The proportion of trees with high density wood is higher in forests with elephants.
Elephants are among the most iconic animals on Earth, yet despite being a mainstay of both folklore and popular culture worldwide the giant pachyderms are losing out to loggers, farmers and poachers. And if we drive elephants extinct, not only will we suffer the consequences but so too will their environment.
The giant herbivores serve a key ecological role in their habitats. Forest-dwelling elephants aid fruit-bearing plants by spreading their seeds (in elephant dung) far and wide. By plowing their way through thick vegetation, the jumbos also help shape their environment by knocking down some trees and plants, which enables others to grow in their place.

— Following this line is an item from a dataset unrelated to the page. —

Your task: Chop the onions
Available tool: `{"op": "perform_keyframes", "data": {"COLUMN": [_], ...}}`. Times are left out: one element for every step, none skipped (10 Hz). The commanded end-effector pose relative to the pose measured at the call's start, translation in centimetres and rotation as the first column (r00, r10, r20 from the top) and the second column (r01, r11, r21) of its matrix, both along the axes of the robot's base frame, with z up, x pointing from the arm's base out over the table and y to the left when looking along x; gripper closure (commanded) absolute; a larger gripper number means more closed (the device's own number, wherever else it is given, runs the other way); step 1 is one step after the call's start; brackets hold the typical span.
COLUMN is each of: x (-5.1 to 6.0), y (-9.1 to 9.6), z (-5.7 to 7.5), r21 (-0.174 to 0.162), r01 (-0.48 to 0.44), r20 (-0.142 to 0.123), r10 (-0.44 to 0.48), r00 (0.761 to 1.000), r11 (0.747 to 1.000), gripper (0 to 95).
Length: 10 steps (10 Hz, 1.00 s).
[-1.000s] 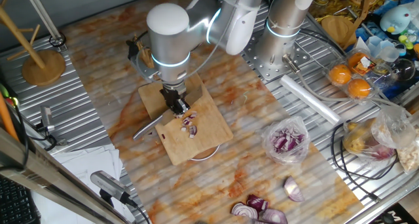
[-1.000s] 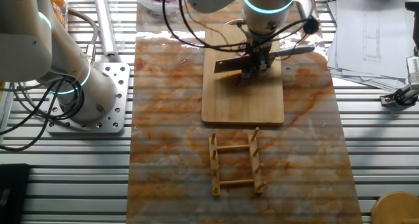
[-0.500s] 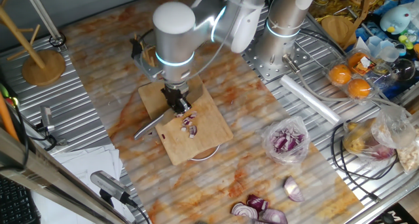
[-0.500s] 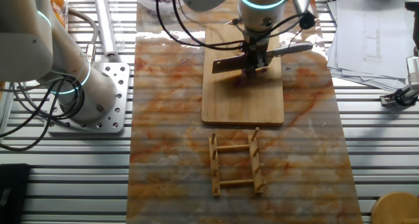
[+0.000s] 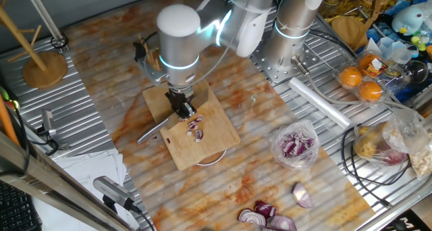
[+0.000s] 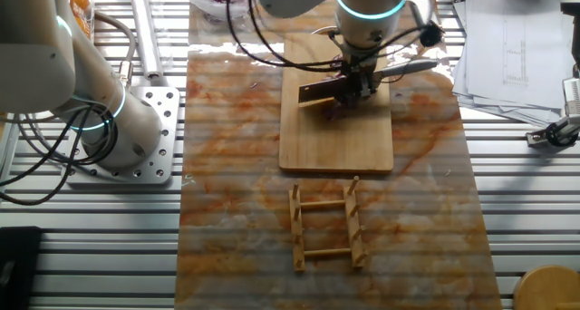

But there’s more, says a team of biologists from Saint Louis University. Elephant herds that dwell in forests also help sequester more atmospheric CO2. They do so by feeding on fast-growing plants in more open spaces, which facilitates the spread of slow-growing trees with higher wood density. These latter plants are better at sequestering carbon from the air.
In other words, through their feeding habits elephants contribute to improved carbon sequestration of the forests that they inhabit. Stephen Blake, an assistant professor of biology at Saint Louis University, and his colleagues realized this after analyzing data on forest structures and species compositions in the Nouabalé-Ndoki Forest of Congo in central Africa.
The researchers, who have published their findings in a paper, found that forest elephants’ preference for fast-growing plant species results in high levels of damage and mortality to these species, which benefits slow-growing plants with higher wood density.
“[A]s we look at numbers of elephants in a forest and we look at the composition of forest over time, we find that the proportion of trees with high density wood is higher in forests with elephants,” Blake notes. “[Our] simulation found that the slow-growing plant species survive better when elephants are present. These species aren’t eaten by elephants and, over time, the forest becomes dominated by these slow-growing species,” he adds.
“Wood (lignin) has a carbon backbone, meaning it has a large number of carbon molecules in it. Slow growing high wood density species contain more carbon molecules per unit volume than fast growing low wood density species,” Blake elucidates. “As the elephants ‘thin’ the forest, they increase the number of slow-growing trees and the forest is capable of storing more carbon.”
The flipside is that more and more forest-dwelling elephants are facing grave threats to their continued existence. And if their populations collapse, the result will likely be that fast-growing plants will begin to thrive at the expense of slower-growing woody plants. These forests will in turn lose some of their ability to capture more carbon from the atmosphere, even as effective carbon capture is becoming ever more urgent in the face of the ravages of climate change.
“The sad reality is that humanity is doing its best to rid the planet of elephants as quickly as it can,” Blake says. “Forest elephants are rapidly declining and facing extinction. From a climate perspective, all of their positive effect on carbon and their myriad other ecological roles as forest gardeners and engineers will be lost.”